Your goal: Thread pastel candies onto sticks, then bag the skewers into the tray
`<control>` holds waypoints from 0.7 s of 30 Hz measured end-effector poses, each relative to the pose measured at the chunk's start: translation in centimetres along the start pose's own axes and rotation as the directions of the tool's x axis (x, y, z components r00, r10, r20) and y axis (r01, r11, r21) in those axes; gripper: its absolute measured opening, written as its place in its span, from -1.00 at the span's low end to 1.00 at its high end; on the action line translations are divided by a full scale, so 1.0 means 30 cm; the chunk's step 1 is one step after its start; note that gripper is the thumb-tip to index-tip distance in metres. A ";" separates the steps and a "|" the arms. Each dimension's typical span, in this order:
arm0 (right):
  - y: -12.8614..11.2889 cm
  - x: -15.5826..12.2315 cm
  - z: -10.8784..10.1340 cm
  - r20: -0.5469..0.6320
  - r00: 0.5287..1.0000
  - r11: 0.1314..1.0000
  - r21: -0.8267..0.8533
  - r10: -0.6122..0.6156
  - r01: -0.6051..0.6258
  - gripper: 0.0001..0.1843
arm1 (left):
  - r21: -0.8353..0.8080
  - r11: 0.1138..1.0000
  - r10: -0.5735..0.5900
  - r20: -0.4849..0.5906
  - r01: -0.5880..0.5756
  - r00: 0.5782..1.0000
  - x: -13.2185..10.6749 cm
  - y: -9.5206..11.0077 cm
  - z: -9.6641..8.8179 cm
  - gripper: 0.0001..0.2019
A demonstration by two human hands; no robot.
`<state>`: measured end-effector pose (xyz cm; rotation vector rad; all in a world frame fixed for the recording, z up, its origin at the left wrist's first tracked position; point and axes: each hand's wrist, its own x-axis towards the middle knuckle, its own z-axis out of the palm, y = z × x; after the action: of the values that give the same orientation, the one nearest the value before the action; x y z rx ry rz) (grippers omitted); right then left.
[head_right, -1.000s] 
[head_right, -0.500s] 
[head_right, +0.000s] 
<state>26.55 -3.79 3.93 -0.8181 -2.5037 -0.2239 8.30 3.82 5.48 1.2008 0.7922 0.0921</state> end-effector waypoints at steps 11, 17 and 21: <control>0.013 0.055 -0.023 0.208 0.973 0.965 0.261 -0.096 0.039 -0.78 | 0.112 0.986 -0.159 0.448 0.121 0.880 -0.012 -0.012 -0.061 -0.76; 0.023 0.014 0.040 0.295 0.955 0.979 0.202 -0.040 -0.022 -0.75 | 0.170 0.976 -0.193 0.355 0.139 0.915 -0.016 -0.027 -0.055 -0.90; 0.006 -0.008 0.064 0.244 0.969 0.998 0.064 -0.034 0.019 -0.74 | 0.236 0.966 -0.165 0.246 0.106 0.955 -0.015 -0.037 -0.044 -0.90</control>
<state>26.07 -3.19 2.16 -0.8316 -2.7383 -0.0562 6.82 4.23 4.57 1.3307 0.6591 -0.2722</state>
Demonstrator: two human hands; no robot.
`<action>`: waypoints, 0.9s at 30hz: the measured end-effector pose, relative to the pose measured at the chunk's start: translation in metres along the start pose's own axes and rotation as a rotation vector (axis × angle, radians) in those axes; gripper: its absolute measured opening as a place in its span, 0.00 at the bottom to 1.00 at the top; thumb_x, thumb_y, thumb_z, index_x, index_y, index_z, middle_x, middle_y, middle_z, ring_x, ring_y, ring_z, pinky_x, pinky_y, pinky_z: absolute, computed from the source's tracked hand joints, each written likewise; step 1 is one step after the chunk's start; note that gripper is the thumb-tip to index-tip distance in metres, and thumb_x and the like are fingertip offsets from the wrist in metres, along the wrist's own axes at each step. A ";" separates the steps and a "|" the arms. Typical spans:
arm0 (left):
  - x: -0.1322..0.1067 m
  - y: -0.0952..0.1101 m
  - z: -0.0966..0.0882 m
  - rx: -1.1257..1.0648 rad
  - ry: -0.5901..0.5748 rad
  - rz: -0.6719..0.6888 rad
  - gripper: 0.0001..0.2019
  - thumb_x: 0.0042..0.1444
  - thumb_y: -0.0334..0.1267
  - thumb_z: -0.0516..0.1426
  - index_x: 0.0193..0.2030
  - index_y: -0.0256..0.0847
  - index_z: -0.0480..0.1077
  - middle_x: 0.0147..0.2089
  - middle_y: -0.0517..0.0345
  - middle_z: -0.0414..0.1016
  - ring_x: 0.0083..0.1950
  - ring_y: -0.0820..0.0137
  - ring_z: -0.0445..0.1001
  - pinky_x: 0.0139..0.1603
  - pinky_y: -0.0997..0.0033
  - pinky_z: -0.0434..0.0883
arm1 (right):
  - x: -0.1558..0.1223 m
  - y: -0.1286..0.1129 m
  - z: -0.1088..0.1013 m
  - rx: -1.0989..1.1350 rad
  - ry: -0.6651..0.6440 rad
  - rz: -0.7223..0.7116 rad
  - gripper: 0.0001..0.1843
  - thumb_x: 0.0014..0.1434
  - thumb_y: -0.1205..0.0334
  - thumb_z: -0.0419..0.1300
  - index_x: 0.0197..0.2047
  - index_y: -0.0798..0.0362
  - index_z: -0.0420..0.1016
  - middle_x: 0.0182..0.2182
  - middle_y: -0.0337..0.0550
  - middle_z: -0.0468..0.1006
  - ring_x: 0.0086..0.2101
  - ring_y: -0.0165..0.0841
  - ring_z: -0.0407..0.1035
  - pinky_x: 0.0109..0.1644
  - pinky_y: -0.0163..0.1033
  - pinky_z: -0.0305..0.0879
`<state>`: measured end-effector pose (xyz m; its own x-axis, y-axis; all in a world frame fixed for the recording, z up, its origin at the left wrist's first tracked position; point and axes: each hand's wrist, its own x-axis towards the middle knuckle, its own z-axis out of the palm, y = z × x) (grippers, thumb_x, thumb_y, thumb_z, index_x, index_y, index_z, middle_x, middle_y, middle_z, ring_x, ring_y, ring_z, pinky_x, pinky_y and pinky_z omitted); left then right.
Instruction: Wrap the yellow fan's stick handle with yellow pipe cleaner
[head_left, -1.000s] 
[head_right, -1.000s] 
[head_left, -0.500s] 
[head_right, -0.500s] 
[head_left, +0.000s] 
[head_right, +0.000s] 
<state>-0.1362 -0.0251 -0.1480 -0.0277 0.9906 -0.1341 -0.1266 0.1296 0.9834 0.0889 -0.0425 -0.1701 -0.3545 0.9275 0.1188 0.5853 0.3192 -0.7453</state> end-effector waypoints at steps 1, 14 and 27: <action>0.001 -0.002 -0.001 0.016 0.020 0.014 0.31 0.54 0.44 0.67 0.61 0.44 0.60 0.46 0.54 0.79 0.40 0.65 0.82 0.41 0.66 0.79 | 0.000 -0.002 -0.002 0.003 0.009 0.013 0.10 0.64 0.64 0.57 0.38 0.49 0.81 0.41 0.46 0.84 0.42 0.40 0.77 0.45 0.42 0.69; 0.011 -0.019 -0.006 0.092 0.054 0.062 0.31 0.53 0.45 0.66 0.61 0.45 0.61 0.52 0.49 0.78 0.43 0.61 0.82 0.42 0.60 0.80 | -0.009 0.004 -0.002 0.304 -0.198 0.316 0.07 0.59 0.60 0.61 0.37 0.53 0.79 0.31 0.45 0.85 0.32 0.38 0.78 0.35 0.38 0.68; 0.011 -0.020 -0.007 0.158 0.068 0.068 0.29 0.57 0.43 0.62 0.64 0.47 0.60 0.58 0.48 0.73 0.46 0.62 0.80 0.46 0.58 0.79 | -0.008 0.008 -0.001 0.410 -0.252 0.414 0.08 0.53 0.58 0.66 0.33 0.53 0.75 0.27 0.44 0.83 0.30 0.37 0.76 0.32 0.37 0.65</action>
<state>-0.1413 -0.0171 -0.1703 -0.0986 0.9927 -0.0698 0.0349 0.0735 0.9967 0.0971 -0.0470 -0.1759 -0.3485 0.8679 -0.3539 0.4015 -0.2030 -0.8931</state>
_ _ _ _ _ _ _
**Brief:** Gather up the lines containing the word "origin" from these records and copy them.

**Solution for this exercise:**
`<state>`: measured end-effector pose (xyz cm; rotation vector rad; all in a world frame fixed for the recording, z up, its origin at the left wrist's first tracked position; point and axes: each hand's wrist, its own x-axis towards the middle knuckle, its own z-axis out of the palm, y = z × x; after the action: of the values that give the same orientation, the one nearest the value before the action; x y z rx ry rz) (grippers omitted); right then left.
`<state>`: measured end-effector pose (xyz m; its own x-axis, y-axis; all in a world frame fixed for the recording, z up, its origin at the left wrist's first tracked position; point and axes: each hand's wrist, its own x-axis towards the middle knuckle, its own z-axis out of the palm, y = z × x) (grippers, thumb_x, thumb_y, thumb_z, index_x, index_y, index_z, middle_x, middle_y, middle_z, ring_x, ring_y, ring_z, pinky_x, pinky_y and pinky_z omitted); left then right.

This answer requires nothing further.